Emotion deficits have long been considered to be the basis of negative symptoms for schizophrenia. These kinds of deficits may be manifested in diminished experiential pleasure and emotion expression in everyday life. However, most of the extant literature has focused only either experiential pleasure or emotion expression. To better understand why patients with schizophrenia show deficits in emotion response, we should also consider the regulatory domain of emotion.
Dr. Raymond Chan and his team members from the Neuropsychology and Applied Cognitive Neuroscience (NACN) Laboratory, CAS Key Laboratory of Mental Health, Institute of Psychology, have conducted a study to examine experiential pleasure, emotional regulation and emotion expression in 146 patients with schizophrenia using a cluster analysis approach. They have identified 3 subtypes of patients with schizophrenia associating with different patterns of experiential pleasure, emotional regulation and emotion expression manifestations. Subgroup 1 (n = 41) was characterized by a deficit in experiential pleasure and emotional regulation, subgroup 2 (n = 47) was characterized by a general deficit in experiential pleasure, emotional regulation and emotion expression, and subgroup 3 (n = 57) was characterized by a deficit in emotion expression compared to 73 demographically matched healthy controls. Discriminant function analysis also indicated that these three subgroups were characterized by distinct clinical manifestations.

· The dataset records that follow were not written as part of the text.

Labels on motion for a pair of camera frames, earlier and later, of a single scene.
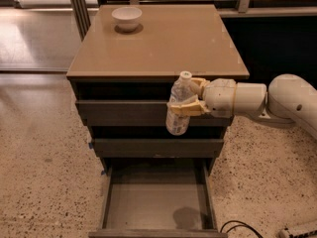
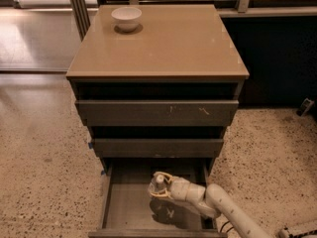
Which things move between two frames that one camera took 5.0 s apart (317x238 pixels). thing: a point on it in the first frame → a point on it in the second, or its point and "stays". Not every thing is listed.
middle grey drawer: x=158 y=148 stays
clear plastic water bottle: x=177 y=124 → x=158 y=184
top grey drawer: x=138 y=113 stays
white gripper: x=219 y=97 → x=178 y=188
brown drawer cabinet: x=124 y=62 stays
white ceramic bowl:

These findings have important implications for schizophrenia research. The identified unique subgroups of emotional experience, regulation and expression may provide insights into the development of interventions based on the characteristics of each distinct cluster. For example, patients with just emotion expression deficits may benefit more from intervention targeting emotional expression rather than general training in emotion.
The study was supported by the National Science Fund China, the Beijing Training Project for the Leading Talents in Science and Technology, the Beijing Municipal Science and Technology Commission Grant, and the National Basic Research Programme of China.